I’m interested in this topic, specifically how we can support
binary signing of executable code stored in NFS files.


> The merkle tree will be located after file's normal data, and then
> after the package manager sets the verity bit, i_size will be updated
> so that the fs-verity header and merkle tree will be "hidden" from
> userspace and the file will become immutable.

I’m not expert by any means, but this is also different than IMA
in that it avoids the use of a trusted extended attribute. The NFS
protocol has no support for system/trusted xattrs, currently.

However, I suspect each file system might prefer to store the
tree in its own way. And distributed file systems will have the
additional challenge of protecting this metadata as it is in
flight from file server to client.


> How does this differ from IMA's file integrity?
> 
> *) The pages are verified as they are read, so pages are verified as
> they are read the storage device; this avoids a large latency hit when
> the file is first opened or referenced.

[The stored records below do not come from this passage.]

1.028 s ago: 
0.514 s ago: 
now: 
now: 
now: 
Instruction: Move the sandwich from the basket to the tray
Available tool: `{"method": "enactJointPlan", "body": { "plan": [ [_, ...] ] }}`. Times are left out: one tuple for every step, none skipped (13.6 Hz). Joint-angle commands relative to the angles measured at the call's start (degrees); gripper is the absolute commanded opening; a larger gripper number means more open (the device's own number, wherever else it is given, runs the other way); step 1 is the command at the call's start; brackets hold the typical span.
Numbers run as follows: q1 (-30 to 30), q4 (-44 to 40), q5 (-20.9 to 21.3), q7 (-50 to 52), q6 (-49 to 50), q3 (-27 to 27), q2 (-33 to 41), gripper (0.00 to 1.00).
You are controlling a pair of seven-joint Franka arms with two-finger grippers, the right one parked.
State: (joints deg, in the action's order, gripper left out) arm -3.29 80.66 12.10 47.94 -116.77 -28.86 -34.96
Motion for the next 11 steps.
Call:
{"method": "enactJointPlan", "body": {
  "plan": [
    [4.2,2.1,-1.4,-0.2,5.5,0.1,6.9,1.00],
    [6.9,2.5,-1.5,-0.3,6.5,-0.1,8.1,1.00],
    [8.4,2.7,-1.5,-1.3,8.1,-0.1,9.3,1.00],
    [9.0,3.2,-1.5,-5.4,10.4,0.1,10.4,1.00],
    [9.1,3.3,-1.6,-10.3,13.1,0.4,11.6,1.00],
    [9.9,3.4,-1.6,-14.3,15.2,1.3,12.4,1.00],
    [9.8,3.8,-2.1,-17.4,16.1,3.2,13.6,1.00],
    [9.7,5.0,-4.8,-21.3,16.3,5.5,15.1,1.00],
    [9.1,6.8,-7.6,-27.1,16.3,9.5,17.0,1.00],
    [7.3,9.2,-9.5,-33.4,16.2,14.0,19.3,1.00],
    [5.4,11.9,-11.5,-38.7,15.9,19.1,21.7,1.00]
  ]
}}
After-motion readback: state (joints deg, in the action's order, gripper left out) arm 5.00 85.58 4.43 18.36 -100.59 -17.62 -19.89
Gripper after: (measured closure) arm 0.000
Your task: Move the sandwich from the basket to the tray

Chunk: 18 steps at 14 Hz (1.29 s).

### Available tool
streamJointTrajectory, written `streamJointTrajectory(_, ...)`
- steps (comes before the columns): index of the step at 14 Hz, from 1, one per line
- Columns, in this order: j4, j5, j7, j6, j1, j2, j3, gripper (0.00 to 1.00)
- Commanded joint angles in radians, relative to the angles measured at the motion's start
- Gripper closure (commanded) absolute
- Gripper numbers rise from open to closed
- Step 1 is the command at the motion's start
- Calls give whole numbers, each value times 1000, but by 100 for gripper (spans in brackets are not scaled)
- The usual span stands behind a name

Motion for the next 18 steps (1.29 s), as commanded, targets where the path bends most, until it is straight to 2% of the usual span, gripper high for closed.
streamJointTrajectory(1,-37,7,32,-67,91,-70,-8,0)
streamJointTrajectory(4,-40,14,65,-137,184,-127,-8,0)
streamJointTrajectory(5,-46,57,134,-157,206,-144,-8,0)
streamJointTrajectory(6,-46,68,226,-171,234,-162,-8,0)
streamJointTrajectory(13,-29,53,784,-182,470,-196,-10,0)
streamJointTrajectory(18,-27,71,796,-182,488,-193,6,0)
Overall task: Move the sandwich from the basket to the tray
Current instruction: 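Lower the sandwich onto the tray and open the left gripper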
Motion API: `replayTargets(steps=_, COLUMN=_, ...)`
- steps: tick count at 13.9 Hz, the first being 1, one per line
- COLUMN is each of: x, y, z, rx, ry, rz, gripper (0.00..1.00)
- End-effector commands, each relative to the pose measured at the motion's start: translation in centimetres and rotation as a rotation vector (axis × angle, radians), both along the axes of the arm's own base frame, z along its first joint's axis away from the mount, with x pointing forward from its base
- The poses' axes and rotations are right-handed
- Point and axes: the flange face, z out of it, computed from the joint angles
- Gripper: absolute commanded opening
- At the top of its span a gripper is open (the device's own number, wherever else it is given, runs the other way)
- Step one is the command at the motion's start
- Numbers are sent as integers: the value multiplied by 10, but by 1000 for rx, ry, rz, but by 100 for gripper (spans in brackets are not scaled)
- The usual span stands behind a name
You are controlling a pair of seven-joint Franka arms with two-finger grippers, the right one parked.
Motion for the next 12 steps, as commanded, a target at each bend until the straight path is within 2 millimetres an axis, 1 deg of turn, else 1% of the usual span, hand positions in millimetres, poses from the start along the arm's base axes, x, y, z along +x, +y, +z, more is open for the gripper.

This is also interesting for NFS, which typically reads files by
page, rather than by pulling all of a file to the client.


> *) The design and code are done by file system developers, so it
> doesn't have the locking problems of the IMA code.
> 
> The initial use case of this will be for Android, where the latency
> concerns of doing the full checksum at file open time is important.
> 
> In the future, the fact that a file has been signed using fs-verity,
> using a PKCS 11 signature with a key on a trusted keyring (possibly
> the same one used for signed kernel modules, or perhaps a separate
> keyring) could be used as input into a security policy which requires
> this for say, setuid executables, setuid shell scripts, etc.
> 
> Most of this feature could also be used with a non-cryptographic
> checksum to provide data checksums for read-only files in a general
> way for all file systems.  It wouldn't be as flexible as btrfs, but
> for files being stored for backup purposes, it should work quite well.